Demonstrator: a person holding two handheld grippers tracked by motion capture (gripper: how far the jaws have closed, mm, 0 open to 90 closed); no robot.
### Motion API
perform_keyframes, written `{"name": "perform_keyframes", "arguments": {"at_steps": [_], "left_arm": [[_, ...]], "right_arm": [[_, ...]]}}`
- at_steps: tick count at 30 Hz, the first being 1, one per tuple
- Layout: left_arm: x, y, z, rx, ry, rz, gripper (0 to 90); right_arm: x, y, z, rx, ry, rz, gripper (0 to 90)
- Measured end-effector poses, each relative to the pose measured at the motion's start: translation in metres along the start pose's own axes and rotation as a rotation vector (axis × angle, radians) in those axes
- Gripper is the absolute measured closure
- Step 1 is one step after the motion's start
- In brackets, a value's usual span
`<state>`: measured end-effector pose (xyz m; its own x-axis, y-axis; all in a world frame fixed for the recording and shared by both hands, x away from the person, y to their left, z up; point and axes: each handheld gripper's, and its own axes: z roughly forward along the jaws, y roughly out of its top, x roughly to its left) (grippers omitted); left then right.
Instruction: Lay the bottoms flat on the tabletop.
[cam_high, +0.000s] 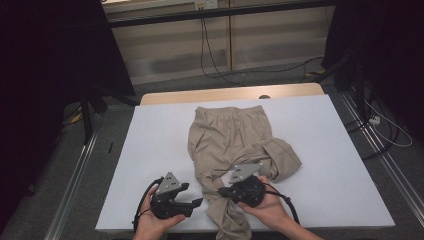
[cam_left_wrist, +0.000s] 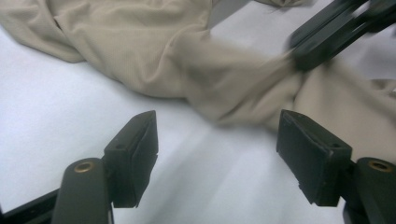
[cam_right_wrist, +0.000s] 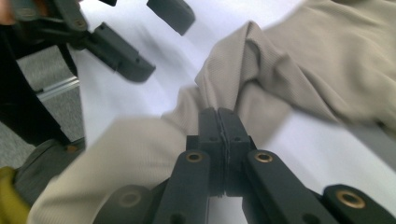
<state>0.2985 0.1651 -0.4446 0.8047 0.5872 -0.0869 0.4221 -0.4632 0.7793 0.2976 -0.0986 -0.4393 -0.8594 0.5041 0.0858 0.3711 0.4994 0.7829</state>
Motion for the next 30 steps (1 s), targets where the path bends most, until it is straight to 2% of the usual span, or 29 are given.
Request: {"name": "perform_keyframes", "arguments": {"at_steps": [5, 8, 11, 13, 15, 18, 20, 23, 25, 27, 28, 29, 30], "left_arm": [[-0.005, 0.005, 0.008, 0.014, -0.016, 0.000, 35.7], [-0.007, 0.008, 0.016, 0.028, -0.029, 0.012, 42.8], [-0.009, 0.016, 0.029, 0.042, -0.035, 0.025, 46.2], [-0.011, 0.022, 0.038, 0.049, -0.025, 0.043, 47.9], [-0.012, 0.030, 0.048, 0.048, -0.023, 0.065, 49.5], [-0.013, 0.041, 0.063, 0.039, -0.015, 0.065, 50.9], [-0.010, 0.049, 0.072, 0.029, -0.013, 0.061, 50.7], [-0.005, 0.059, 0.086, 0.039, 0.005, 0.064, 50.6], [-0.002, 0.063, 0.095, 0.036, 0.014, 0.050, 51.3], [0.001, 0.067, 0.104, 0.066, 0.034, 0.053, 59.2], [0.002, 0.068, 0.107, 0.076, 0.036, 0.055, 63.3], [0.002, 0.069, 0.108, 0.073, 0.035, 0.050, 67.3], [0.003, 0.070, 0.108, 0.073, 0.035, 0.057, 75.1]], "right_arm": [[-0.006, -0.024, -0.029, 0.011, -0.036, 0.052, 89.7], [-0.011, -0.041, -0.039, 0.052, -0.071, 0.085, 89.5], [-0.018, -0.050, -0.048, 0.071, -0.115, 0.096, 89.7], [-0.026, -0.052, -0.055, 0.064, -0.142, 0.113, 89.8], [-0.034, -0.052, -0.060, 0.069, -0.192, 0.118, 89.8], [-0.047, -0.054, -0.064, 0.091, -0.306, 0.119, 89.7], [-0.056, -0.054, -0.065, 0.086, -0.350, 0.143, 89.5], [-0.064, -0.053, -0.063, 0.093, -0.371, 0.155, 89.2], [-0.065, -0.051, -0.060, 0.103, -0.385, 0.144, 89.0], [-0.063, -0.050, -0.058, 0.109, -0.389, 0.132, 87.2], [-0.061, -0.050, -0.058, 0.106, -0.384, 0.133, 82.6], [-0.060, -0.050, -0.058, 0.100, -0.379, 0.134, 79.0], [-0.058, -0.049, -0.058, 0.097, -0.377, 0.130, 77.6]]}}
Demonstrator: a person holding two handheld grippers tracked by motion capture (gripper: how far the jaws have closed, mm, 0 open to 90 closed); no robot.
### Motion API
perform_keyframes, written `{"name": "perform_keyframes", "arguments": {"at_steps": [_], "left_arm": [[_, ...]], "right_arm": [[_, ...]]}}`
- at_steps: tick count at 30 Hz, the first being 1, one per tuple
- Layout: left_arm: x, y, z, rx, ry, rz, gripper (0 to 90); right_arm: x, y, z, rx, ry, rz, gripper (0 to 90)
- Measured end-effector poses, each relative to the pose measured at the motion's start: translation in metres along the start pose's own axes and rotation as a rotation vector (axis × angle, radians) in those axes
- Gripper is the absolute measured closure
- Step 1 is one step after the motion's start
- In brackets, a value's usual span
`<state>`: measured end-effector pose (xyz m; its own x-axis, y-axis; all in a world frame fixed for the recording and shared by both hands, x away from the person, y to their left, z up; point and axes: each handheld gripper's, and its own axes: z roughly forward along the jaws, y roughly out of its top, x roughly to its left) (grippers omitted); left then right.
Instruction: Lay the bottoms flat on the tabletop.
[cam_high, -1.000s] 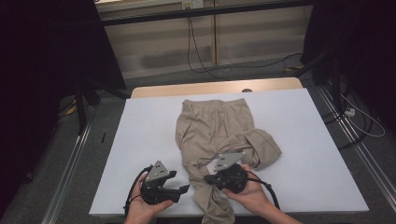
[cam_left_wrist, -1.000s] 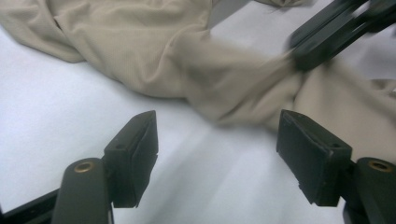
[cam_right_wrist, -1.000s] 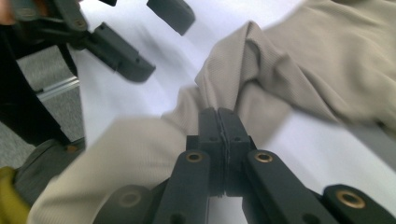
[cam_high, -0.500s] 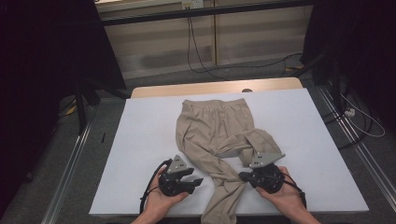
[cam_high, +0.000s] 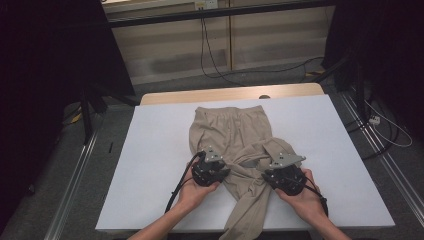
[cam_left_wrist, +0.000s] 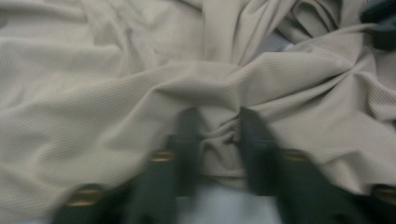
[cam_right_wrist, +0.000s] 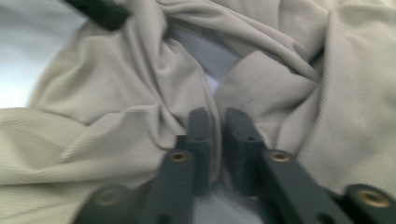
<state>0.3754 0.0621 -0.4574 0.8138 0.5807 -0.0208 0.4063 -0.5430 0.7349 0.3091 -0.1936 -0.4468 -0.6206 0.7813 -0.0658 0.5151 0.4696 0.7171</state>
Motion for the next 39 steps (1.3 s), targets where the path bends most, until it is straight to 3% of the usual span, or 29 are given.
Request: {"name": "perform_keyframes", "arguments": {"at_steps": [2, 5, 6, 9, 12, 15, 19, 23, 26, 33, 38, 39], "left_arm": [[0.002, 0.001, -0.001, -0.006, -0.003, -0.010, 83.2], [0.006, 0.001, -0.005, -0.016, -0.003, -0.032, 84.4], [0.008, 0.001, -0.006, -0.030, 0.001, -0.036, 84.3], [0.011, 0.001, -0.011, -0.053, 0.002, -0.059, 83.6], [0.009, -0.001, -0.017, -0.059, 0.007, -0.063, 75.2], [0.002, -0.007, -0.030, -0.065, 0.003, -0.046, 65.4], [-0.013, -0.021, -0.044, -0.048, -0.033, -0.025, 62.9], [-0.031, -0.028, -0.042, -0.022, -0.082, 0.024, 65.0], [-0.043, -0.025, -0.028, 0.001, -0.114, 0.066, 64.7], [-0.061, -0.017, -0.009, -0.009, -0.112, 0.138, 59.3], [-0.064, -0.017, -0.007, -0.017, -0.111, 0.159, 58.9], [-0.065, -0.017, -0.006, -0.030, -0.119, 0.147, 60.1]], "right_arm": [[0.004, 0.001, -0.004, -0.030, 0.012, -0.011, 73.1], [0.010, 0.003, -0.008, -0.062, 0.059, -0.008, 72.8], [0.014, 0.002, -0.008, -0.069, 0.096, -0.020, 73.0], [0.026, 0.001, -0.005, -0.054, 0.163, -0.045, 73.6], [0.041, 0.000, -0.005, -0.044, 0.236, -0.051, 72.8], [0.051, -0.003, -0.008, -0.036, 0.266, -0.072, 70.9], [0.057, -0.010, -0.011, 0.000, 0.247, -0.084, 64.0], [0.057, -0.014, -0.011, 0.032, 0.225, -0.096, 60.9], [0.057, -0.017, -0.011, 0.041, 0.226, -0.112, 64.7], [0.043, -0.031, -0.025, 0.039, 0.216, -0.089, 76.7], [0.032, -0.043, -0.037, 0.051, 0.177, -0.068, 80.1], [0.031, -0.043, -0.037, 0.054, 0.176, -0.061, 80.1]]}}
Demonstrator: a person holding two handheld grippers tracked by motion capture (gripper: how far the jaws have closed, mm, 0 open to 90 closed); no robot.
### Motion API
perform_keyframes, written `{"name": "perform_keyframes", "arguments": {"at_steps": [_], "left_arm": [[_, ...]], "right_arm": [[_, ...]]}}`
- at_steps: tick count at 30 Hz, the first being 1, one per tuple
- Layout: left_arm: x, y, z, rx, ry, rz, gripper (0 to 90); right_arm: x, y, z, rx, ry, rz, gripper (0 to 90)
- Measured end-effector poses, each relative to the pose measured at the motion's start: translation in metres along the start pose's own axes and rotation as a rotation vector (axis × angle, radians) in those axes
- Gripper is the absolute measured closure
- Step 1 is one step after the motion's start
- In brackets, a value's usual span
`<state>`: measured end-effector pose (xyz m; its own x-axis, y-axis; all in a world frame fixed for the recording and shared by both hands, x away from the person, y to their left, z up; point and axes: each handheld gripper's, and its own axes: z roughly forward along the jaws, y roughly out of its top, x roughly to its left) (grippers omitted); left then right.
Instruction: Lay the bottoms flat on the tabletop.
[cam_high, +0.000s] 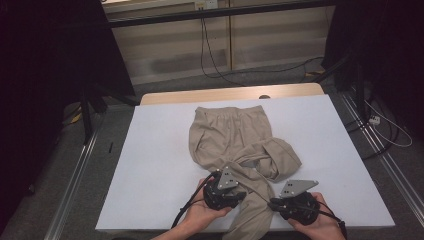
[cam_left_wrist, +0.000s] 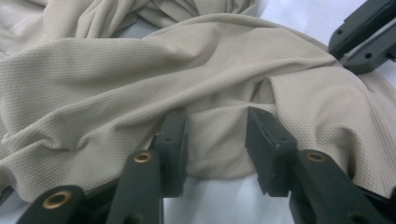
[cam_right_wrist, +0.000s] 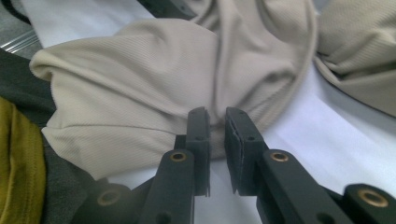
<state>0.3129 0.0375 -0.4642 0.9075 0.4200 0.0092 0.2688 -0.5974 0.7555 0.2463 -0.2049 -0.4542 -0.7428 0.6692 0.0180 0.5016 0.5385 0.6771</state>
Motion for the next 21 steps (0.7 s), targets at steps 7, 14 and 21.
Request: {"name": "perform_keyframes", "arguments": {"at_steps": [7, 14, 21], "left_arm": [[-0.004, 0.001, -0.004, 0.033, -0.046, 0.019, 90.0], [0.001, -0.015, -0.032, 0.072, -0.072, -0.046, 90.0], [-0.001, -0.037, -0.067, 0.088, -0.093, -0.083, 90.0]], "right_arm": [[0.004, 0.004, 0.005, -0.006, -0.001, -0.007, 73.2], [0.009, 0.006, 0.008, -0.010, 0.003, -0.012, 70.0], [0.017, 0.014, 0.009, -0.026, 0.090, -0.009, 71.5]]}}
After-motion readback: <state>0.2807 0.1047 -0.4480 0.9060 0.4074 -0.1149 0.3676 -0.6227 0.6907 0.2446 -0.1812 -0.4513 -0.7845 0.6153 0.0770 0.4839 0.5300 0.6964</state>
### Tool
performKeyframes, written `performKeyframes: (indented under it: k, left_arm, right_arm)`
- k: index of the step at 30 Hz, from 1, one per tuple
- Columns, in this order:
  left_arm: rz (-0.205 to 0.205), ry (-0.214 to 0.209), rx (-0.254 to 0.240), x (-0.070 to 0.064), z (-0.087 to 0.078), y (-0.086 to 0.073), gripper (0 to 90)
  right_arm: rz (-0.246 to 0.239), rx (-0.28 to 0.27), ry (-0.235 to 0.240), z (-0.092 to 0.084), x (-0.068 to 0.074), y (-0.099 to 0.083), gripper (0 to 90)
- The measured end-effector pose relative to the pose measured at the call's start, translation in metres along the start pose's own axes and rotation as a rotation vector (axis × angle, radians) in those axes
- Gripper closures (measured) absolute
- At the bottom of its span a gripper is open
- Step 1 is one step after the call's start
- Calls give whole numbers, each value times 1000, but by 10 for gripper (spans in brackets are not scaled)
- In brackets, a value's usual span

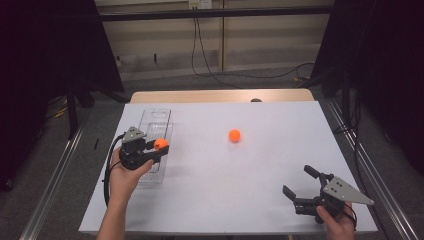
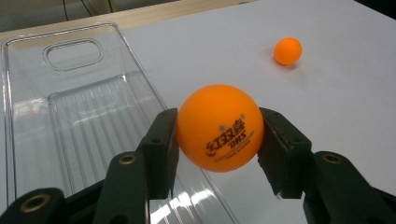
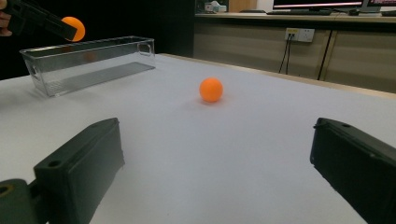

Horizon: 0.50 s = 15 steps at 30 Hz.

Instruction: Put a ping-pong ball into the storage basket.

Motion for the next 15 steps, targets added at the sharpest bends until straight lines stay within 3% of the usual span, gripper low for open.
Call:
performKeyframes:
  k: [15]
  left_arm:
    - [-3, 27, -6, 6, -2, -2, 508]
  right_arm:
    - [0, 1, 4, 0, 1, 0, 21]
Point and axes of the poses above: each handheld gripper's, and its own axes: z roughly forward along the jaws, y roughly out of its top, x roughly to its left, the point moved 6 cm from there along z, roughly forward along the jaws, and after that the axes turned 9 degrees about -y, right-handed, at the moved point
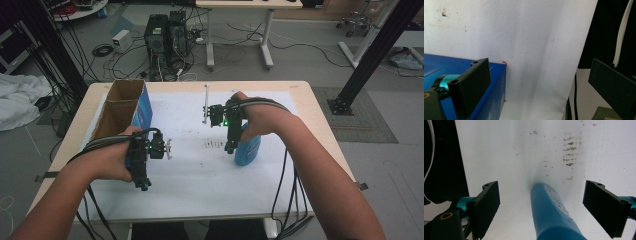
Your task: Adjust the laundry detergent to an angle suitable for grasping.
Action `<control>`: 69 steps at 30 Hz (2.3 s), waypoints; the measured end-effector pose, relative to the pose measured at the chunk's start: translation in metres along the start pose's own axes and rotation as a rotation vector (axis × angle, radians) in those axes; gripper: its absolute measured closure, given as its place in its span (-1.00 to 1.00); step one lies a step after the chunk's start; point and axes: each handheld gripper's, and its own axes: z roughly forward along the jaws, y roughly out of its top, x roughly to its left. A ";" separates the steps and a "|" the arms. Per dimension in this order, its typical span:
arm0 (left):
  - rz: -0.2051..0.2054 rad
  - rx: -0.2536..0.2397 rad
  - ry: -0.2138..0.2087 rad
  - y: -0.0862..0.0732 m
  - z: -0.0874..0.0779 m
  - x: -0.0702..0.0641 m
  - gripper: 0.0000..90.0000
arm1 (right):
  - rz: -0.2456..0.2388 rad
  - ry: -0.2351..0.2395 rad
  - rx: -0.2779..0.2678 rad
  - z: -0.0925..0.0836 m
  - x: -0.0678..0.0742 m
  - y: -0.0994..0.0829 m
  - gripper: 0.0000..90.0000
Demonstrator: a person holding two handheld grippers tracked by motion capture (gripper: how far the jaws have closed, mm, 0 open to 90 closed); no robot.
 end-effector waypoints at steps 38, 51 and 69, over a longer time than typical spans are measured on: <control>-0.005 0.025 -0.011 0.003 0.002 0.000 -0.90 | 0.026 -0.113 -0.096 -0.104 0.007 -0.014 -0.70; 0.011 0.043 0.000 0.010 -0.001 0.002 -0.90 | 0.139 -0.150 -0.076 -0.111 0.015 -0.074 -0.71; 0.015 0.036 0.006 0.020 -0.001 0.005 -0.90 | 0.302 -0.136 0.012 -0.070 0.012 -0.164 -0.70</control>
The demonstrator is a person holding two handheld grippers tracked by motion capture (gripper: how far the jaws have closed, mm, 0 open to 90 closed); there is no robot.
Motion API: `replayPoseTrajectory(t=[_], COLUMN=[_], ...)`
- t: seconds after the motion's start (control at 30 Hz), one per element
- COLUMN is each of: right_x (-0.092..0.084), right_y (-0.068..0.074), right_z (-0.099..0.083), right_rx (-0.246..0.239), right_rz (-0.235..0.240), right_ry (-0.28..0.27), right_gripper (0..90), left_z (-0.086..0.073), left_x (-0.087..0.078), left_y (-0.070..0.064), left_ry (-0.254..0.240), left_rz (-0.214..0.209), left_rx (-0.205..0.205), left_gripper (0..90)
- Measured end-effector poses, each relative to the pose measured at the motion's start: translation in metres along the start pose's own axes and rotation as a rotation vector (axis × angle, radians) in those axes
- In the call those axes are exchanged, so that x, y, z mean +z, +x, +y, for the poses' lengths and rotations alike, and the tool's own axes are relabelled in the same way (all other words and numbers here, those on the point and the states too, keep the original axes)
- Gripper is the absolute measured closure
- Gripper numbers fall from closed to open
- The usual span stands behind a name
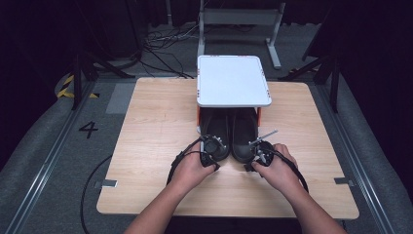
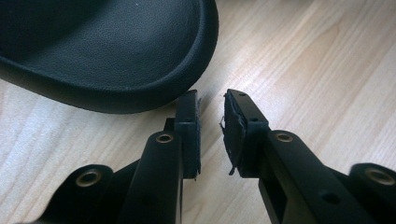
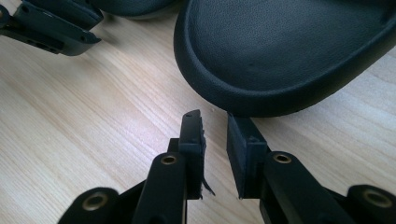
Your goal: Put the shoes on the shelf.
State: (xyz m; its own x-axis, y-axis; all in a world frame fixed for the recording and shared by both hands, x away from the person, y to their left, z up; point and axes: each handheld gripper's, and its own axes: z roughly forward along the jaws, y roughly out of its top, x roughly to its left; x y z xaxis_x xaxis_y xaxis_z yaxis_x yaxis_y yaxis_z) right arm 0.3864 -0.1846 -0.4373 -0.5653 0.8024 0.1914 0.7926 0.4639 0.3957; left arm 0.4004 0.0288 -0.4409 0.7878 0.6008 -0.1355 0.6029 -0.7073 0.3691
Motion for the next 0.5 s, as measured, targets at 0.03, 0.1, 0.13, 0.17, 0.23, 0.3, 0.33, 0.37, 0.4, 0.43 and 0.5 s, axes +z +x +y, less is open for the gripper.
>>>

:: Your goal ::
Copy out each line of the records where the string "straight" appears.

:: Response to the exercise ::
Motion for the next 30 steps (1 s), targets where the path bends most, until it is straight to 2% of the usual span, or 29 are given.
Motion for the next 39 steps (1.3 s), targets where the path bends most, until it is straight to 3% of the usual span, or 29 are given.
Motion for the next 15 steps, targets added at the sharpest bends until straight lines stay within 3% of the usual span, gripper low for open.

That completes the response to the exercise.